U.S. Sen. Michael Bennet, also a Democrat, previously said his concerns were aligned with communities along the Arkansas River worried about oil trains running on the long-dormant Tennessee Pass rail line, which connects to the Moffat Line at Dotsero in western Eagle County.
Three rail companies last year were battling to revive Union Pacific’s Tennessee Pass Line down through Pueblo – a more direct line for transporting oil to Gulf Coast refineries and Colorado agricultural products to the West Coast. Asked about oil trains on the Moffat Line through Denver, Bennet’s office echoed Neguse and Hickenlooper.
“Our office continues to closely monitor this issue and shares the environmental concerns of local officials on the ground,” a Bennet spokesperson said in an email statement.
Both Hickenlooper and Bennet made their comments prior to Russia’s invasion of Ukraine and the Russian oil ban. Both are sponsoring legislative efforts to halt the flow of Russian oil, which only accounts for about 3% or U.S. crude imports.
Eagle County cites climate change and the “failure of the STB to consider indirect environmental impacts, particularly increased oil production” as part of its legal argument. It also cites the need to “address the possibility of transporting crude oil via the Tennessee Pass Line in light of recent proceedings to reactivate that line.” The STB in its decision called that “speculation.”
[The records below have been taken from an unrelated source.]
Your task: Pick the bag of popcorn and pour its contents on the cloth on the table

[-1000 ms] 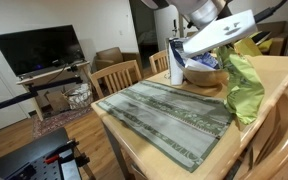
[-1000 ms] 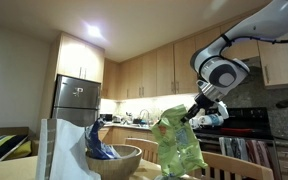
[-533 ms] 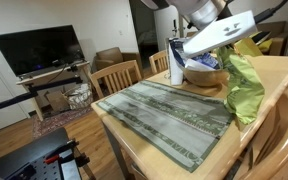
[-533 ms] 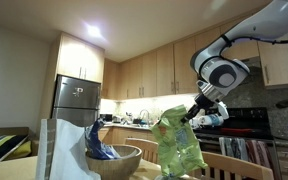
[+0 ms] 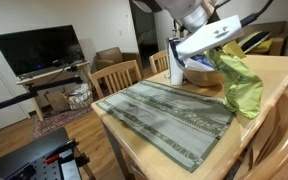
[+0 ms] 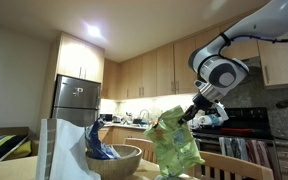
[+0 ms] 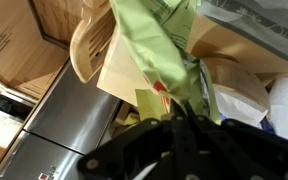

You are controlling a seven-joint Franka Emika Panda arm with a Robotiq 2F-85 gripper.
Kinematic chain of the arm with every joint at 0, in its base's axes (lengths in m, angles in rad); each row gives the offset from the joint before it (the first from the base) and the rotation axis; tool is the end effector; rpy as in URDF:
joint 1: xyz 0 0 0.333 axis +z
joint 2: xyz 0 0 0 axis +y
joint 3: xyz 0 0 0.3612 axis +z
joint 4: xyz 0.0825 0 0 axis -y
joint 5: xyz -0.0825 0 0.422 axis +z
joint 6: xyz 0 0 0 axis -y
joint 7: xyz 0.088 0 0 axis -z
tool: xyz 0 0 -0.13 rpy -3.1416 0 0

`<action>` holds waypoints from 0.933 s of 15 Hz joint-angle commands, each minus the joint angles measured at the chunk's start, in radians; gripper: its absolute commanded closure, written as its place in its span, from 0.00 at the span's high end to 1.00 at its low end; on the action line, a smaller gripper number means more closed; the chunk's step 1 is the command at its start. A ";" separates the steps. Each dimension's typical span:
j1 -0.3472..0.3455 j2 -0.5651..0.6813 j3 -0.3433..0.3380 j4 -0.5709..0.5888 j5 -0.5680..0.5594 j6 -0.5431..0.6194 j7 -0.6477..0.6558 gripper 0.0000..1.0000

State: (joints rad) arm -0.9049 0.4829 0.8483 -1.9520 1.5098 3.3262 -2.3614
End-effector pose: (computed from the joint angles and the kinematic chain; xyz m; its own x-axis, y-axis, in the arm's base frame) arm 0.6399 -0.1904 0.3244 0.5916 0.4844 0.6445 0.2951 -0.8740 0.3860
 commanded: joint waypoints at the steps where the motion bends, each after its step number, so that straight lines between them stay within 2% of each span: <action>1: -0.010 -0.026 0.016 -0.071 -0.005 -0.016 -0.042 0.00; 7: -0.006 -0.050 0.011 -0.255 -0.018 -0.073 -0.011 0.00; 14: 0.027 -0.090 0.022 -0.359 -0.051 -0.088 0.011 0.00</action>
State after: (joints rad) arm -0.8856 0.4668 0.8580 -2.2501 1.4728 3.2700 -2.3808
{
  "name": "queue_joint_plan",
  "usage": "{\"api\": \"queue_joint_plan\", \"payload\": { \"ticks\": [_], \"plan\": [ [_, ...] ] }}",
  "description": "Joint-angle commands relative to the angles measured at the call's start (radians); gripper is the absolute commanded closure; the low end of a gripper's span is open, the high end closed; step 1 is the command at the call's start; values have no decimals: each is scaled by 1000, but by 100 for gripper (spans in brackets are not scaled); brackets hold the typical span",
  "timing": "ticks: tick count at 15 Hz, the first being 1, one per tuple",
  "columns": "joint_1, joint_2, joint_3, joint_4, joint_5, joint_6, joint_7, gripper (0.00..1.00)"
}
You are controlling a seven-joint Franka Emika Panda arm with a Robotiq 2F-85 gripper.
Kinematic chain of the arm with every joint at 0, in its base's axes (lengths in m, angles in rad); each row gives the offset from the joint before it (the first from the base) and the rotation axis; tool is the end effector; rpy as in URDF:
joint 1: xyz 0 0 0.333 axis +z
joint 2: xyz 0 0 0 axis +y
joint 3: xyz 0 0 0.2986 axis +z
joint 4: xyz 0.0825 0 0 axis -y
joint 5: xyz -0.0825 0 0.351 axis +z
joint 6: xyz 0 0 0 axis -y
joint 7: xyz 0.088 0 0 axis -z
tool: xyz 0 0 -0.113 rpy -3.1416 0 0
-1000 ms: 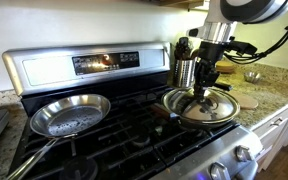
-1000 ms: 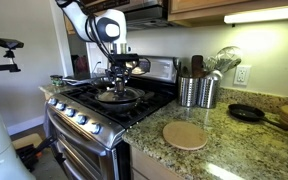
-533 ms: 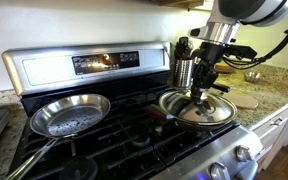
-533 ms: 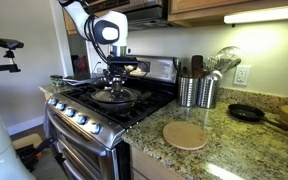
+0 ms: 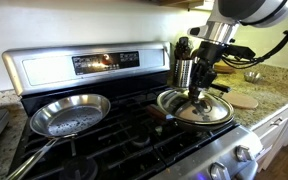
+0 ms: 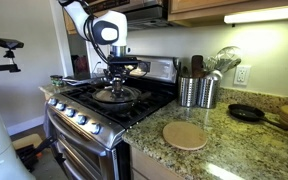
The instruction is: Place the silver lid on top of the pan on the right side of the stove
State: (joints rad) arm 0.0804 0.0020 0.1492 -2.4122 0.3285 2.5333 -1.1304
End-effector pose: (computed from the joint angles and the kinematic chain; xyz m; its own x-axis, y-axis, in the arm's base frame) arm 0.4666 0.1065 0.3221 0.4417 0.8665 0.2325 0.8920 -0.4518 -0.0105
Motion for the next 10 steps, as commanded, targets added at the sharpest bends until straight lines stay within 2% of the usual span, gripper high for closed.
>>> {"api": "queue_joint_plan", "payload": {
  "ticks": [1, 4, 10],
  "plan": [
    [17, -56, -8, -49, 14, 26, -11, 80],
    [19, -55, -6, -49, 27, 39, -25, 80],
    [15, -60, -10, -57, -6, 22, 33, 80]
  ]
}}
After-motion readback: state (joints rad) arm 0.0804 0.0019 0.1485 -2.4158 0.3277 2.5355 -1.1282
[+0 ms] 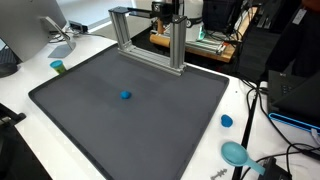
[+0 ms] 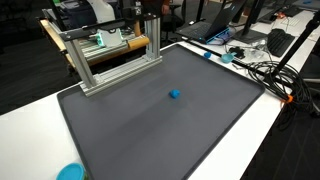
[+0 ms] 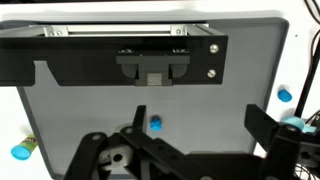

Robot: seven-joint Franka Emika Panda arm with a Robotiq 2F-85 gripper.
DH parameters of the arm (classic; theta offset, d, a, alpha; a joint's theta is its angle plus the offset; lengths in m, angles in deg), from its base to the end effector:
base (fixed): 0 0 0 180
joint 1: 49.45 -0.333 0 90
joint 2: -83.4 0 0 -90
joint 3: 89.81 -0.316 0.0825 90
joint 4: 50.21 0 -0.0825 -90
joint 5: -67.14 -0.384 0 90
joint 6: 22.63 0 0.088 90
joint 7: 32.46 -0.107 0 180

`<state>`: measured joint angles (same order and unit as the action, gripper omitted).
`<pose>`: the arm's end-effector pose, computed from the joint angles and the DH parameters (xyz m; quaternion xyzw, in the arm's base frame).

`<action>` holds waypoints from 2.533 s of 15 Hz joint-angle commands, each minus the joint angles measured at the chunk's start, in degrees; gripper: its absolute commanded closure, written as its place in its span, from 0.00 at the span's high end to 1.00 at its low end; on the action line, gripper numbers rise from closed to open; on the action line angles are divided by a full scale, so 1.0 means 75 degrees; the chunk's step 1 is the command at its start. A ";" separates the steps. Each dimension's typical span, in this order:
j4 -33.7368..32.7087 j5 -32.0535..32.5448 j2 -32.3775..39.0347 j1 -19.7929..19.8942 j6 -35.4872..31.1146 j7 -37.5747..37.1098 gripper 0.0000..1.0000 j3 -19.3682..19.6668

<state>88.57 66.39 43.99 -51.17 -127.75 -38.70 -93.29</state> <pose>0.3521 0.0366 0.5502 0.9985 -0.0164 0.0507 0.0082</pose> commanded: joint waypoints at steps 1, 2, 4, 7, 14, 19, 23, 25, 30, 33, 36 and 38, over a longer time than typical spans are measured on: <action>0.0727 -0.0140 -0.0339 0.0045 -0.0798 -0.0155 1.00 -0.0028; 0.0883 -0.0112 -0.0378 0.0064 -0.0929 -0.0176 1.00 -0.0024; 0.1226 -0.0054 -0.0456 0.0146 -0.1115 -0.0337 1.00 -0.0036; 0.1714 0.0121 -0.0650 0.0318 -0.1620 -0.0471 1.00 -0.0040; 0.1307 -0.0003 -0.0216 0.0191 -0.1294 -0.0308 1.00 -0.0026; 0.1306 -0.0003 -0.0216 0.0191 -0.1294 -0.0308 1.00 -0.0026; 0.1408 0.0132 -0.0311 0.0245 -0.1403 -0.0118 1.00 0.0058; 0.1564 0.0232 -0.0345 0.0241 -0.1631 0.0104 1.00 0.0123; 0.1834 0.0458 -0.0264 0.0388 -0.1979 0.0439 1.00 0.0336; 0.1996 0.0383 -0.0226 0.0429 -0.2261 0.0516 1.00 0.0460; 0.2129 0.0350 -0.0188 0.0411 -0.2447 0.0555 1.00 0.0486; 0.2204 0.0331 -0.0135 0.0399 -0.2502 0.0597 1.00 0.0508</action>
<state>103.91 68.67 42.61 -48.31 -144.79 -35.62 -90.03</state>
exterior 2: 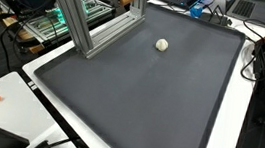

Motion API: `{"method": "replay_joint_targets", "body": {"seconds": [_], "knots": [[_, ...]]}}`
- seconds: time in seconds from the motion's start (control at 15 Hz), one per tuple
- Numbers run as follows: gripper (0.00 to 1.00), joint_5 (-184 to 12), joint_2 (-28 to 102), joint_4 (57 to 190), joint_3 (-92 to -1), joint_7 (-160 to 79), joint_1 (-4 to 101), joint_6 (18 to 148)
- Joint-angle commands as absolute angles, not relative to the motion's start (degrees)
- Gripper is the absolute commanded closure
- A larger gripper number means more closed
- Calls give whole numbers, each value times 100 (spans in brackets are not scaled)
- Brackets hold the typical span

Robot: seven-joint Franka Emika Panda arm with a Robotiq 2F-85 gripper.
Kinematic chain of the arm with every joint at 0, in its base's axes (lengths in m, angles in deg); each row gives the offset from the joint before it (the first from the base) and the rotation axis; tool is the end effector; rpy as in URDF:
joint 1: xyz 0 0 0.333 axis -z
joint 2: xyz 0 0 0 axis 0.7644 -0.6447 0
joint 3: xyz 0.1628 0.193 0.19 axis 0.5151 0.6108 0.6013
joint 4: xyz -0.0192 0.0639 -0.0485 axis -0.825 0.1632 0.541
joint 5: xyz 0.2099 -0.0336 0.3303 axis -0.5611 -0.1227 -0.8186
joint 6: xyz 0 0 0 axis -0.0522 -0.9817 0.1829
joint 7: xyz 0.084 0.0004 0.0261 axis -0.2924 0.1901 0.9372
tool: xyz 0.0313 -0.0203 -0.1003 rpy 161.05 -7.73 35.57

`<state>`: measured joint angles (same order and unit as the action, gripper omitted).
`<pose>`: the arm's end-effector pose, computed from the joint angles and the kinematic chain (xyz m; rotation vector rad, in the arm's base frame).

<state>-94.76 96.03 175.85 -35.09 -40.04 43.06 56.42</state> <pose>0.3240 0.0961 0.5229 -3.1097 -0.1828 -0.1511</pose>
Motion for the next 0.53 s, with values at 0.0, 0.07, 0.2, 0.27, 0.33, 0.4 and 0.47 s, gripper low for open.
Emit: {"method": "replay_joint_targets", "body": {"seconds": [0.0,0.07,0.2,0.27,0.33,0.4,0.47], "knots": [[0,-9720,9977,17891,-3417,-4268,4182,5448],[0,-9766,10010,17925,-3392,-4324,4165,5431],[0,-9829,10038,17951,-3334,-4432,4152,5339],[0,-9857,10048,17970,-3318,-4455,4142,5317],[0,-9894,10069,18012,-3300,-4491,4133,5354],[0,-9911,10090,18058,-3283,-4503,4121,5424],[0,-9937,10104,18098,-3284,-4473,4101,5489]]}}
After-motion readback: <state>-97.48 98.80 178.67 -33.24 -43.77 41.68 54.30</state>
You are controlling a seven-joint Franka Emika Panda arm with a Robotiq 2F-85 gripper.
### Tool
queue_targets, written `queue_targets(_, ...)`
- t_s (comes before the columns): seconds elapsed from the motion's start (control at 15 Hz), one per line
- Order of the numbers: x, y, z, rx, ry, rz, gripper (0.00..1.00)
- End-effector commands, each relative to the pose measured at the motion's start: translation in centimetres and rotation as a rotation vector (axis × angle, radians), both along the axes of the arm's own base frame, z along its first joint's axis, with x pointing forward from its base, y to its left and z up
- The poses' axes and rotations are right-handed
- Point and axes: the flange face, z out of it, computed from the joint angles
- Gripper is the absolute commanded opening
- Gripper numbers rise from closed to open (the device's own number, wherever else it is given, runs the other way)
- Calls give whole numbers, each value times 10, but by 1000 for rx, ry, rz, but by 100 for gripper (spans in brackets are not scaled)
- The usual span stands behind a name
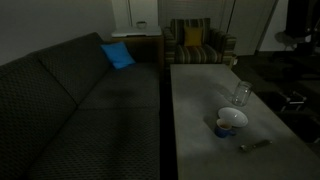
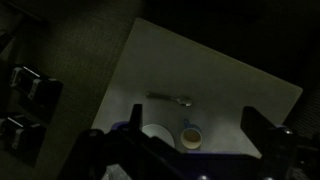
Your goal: Put the blue mug in the white bowl
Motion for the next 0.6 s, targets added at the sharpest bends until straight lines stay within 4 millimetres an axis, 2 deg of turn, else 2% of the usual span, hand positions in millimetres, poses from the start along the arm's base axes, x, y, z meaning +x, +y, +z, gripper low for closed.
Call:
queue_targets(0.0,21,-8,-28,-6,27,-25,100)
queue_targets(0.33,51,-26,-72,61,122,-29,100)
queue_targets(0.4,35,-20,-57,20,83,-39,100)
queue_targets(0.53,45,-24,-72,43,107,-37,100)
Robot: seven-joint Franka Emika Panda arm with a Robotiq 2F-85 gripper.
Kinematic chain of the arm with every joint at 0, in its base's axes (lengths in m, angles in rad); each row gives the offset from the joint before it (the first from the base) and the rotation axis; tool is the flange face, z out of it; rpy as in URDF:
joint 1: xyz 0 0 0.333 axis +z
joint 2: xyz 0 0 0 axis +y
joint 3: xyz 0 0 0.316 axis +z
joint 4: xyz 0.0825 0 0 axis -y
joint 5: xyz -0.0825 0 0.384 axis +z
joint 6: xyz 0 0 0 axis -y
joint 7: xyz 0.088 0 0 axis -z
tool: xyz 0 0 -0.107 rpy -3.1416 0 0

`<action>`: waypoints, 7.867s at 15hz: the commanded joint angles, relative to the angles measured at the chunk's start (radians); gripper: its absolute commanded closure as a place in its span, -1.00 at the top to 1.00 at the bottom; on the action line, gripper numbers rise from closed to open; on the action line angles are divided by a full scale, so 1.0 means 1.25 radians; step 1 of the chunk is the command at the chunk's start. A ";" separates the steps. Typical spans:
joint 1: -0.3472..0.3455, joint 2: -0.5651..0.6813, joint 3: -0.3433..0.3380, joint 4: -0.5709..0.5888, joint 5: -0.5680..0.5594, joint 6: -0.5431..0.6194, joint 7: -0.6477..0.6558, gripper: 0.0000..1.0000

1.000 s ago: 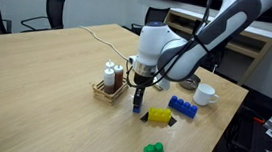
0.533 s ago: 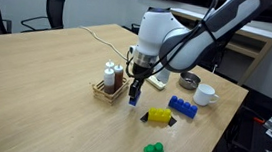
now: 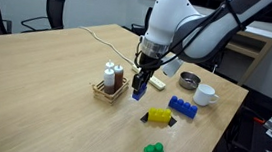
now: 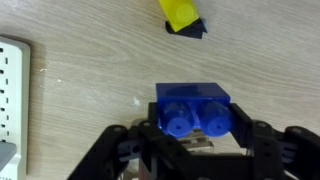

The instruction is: Put the small blue block on the yellow block

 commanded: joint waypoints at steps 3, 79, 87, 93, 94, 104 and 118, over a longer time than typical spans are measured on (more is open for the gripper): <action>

Asked about Eagle County’s opposition to the Uinta Basin Railway, which would be built and run by Texas-based Rio Grande Pacific Corporation, RGPC Community Liaison for Tennessee Pass Sara Thompson Cassidy said their interest in that line is primarily for passenger and light freight, not oil.
“The company’s most recent filing with the STB for Tennessee Pass limited operations to commuter/passenger rail and general commodities, excluding hazmat,” Cassidy said. She did not comment on the lawsuit as it relates to the Moffat Tunnel Line.
Editor’s note: This story first appeared on the Colorado Times Recorder.